• WHAT TO DO: Among the entries below, how many lines include "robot"? Answer with the number only.

• DATA LISTING:
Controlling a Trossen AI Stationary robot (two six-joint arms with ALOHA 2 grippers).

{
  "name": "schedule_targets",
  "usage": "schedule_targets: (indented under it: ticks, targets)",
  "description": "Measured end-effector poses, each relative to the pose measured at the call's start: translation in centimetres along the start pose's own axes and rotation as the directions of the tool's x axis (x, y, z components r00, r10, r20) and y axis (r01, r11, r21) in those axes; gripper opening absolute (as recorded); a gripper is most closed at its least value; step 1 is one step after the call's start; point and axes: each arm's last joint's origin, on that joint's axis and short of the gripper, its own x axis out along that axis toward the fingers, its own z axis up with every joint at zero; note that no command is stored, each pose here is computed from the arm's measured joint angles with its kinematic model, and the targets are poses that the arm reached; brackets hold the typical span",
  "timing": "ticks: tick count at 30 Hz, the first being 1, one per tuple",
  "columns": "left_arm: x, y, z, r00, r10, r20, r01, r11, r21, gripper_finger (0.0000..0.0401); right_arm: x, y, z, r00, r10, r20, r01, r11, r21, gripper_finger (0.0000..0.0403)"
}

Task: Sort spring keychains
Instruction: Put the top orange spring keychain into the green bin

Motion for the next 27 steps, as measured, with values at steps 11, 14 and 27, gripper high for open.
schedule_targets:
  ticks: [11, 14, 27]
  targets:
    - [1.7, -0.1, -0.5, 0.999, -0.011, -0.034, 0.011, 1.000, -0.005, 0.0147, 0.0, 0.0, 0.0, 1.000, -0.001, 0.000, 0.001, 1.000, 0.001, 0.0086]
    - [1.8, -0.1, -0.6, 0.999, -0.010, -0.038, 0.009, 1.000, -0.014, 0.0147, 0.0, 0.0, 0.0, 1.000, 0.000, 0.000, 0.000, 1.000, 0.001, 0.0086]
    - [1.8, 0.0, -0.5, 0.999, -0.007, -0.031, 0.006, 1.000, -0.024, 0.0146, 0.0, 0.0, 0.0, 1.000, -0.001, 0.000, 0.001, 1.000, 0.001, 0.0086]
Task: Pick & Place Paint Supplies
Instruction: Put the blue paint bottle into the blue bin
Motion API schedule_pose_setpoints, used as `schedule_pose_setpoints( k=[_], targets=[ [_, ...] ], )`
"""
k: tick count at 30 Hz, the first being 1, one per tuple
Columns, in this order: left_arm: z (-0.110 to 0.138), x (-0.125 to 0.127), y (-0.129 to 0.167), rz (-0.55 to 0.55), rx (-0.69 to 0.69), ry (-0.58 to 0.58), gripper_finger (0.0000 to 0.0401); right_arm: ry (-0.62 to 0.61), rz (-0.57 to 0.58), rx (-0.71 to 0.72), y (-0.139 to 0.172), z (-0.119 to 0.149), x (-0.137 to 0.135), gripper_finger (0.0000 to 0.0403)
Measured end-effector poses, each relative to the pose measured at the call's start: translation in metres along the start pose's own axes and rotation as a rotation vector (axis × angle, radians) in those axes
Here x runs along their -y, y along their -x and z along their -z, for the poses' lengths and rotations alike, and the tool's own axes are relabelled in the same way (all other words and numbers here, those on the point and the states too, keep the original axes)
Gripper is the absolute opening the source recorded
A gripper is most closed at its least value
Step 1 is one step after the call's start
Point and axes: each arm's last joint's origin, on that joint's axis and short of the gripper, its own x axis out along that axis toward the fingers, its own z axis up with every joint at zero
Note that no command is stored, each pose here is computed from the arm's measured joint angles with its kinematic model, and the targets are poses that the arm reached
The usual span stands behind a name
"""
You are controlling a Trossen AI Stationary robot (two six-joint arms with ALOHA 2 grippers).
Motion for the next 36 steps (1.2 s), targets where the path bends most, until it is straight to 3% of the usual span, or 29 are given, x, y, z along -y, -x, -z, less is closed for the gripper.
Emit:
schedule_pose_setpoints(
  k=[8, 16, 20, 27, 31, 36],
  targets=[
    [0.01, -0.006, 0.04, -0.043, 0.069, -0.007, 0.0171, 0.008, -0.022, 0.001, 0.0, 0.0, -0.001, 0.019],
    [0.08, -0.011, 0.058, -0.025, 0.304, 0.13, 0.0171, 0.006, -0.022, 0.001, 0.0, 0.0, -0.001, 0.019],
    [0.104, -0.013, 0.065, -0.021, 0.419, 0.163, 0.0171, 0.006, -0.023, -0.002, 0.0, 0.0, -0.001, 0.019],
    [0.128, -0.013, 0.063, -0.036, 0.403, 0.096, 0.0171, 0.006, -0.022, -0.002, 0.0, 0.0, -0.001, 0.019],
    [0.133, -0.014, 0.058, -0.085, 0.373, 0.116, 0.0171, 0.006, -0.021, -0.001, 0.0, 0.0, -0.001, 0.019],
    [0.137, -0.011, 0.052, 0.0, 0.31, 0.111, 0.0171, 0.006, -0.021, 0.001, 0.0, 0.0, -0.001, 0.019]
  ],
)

• SOLUTION: 2